§ WHAT NEEDS TO BE DONE: A faithful transcription of all the data is required.

━━━━━━━━━━━━━━━━

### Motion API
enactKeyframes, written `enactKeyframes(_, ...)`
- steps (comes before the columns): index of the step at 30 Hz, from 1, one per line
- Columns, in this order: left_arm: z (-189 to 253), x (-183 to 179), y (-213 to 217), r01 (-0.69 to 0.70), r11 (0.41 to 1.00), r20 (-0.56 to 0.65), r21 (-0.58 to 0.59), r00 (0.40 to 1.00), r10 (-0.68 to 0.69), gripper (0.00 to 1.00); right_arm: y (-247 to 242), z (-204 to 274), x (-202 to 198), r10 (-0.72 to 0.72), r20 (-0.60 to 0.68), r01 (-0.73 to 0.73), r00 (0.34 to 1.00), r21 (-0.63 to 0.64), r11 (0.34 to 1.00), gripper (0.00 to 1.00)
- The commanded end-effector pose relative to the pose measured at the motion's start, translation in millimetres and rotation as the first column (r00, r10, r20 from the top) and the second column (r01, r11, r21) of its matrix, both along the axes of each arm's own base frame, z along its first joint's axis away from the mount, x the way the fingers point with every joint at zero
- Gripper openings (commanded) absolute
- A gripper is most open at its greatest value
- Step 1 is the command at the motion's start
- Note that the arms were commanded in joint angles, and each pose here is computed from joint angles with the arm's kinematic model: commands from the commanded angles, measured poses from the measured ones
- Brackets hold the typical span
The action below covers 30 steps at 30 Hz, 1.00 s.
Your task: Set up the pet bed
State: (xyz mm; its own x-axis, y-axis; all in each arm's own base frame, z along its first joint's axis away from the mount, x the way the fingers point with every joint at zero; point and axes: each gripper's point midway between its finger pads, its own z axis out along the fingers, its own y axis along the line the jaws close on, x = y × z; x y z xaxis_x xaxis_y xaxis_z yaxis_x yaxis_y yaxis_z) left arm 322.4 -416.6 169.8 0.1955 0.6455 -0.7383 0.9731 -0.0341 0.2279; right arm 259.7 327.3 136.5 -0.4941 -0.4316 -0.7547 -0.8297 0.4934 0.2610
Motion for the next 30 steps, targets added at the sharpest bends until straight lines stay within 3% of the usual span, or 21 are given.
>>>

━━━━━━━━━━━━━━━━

§ ANSWER SPACE:
### Motion API
enactKeyframes, written `enactKeyframes(_, ...)`
- steps (comes before the columns): index of the step at 30 Hz, from 1, one per line
- Columns, in this order: left_arm: z (-189 to 253), x (-183 to 179), y (-213 to 217), r01 (-0.69 to 0.70), r11 (0.41 to 1.00), r20 (-0.56 to 0.65), r21 (-0.58 to 0.59), r00 (0.40 to 1.00), r10 (-0.68 to 0.69), gripper (0.00 to 1.00); right_arm: y (-247 to 242), z (-204 to 274), x (-202 to 198), r10 (-0.72 to 0.72), r20 (-0.60 to 0.68), r01 (-0.73 to 0.73), r00 (0.34 to 1.00), r21 (-0.63 to 0.64), r11 (0.34 to 1.00), gripper (0.00 to 1.00)
- The commanded end-effector pose relative to the pose measured at the motion's start, translation in millimetres and rotation as the first column (r00, r10, r20 from the top) and the second column (r01, r11, r21) of its matrix, both along the axes of each arm's own base frame, z along its first joint's axis away from the mount, x the way the fingers point with every joint at zero
- Gripper openings (commanded) absolute
- A gripper is most open at its greatest value
- Step 1 is the command at the motion's start
- Note that the arms were commanded in joint angles, and each pose here is computed from joint angles with the arm's kinematic model: commands from the commanded angles, measured poses from the measured ones
- Brackets hold the typical span
The action below covers 30 steps at 30 Hz, 1.00 s.
Your task: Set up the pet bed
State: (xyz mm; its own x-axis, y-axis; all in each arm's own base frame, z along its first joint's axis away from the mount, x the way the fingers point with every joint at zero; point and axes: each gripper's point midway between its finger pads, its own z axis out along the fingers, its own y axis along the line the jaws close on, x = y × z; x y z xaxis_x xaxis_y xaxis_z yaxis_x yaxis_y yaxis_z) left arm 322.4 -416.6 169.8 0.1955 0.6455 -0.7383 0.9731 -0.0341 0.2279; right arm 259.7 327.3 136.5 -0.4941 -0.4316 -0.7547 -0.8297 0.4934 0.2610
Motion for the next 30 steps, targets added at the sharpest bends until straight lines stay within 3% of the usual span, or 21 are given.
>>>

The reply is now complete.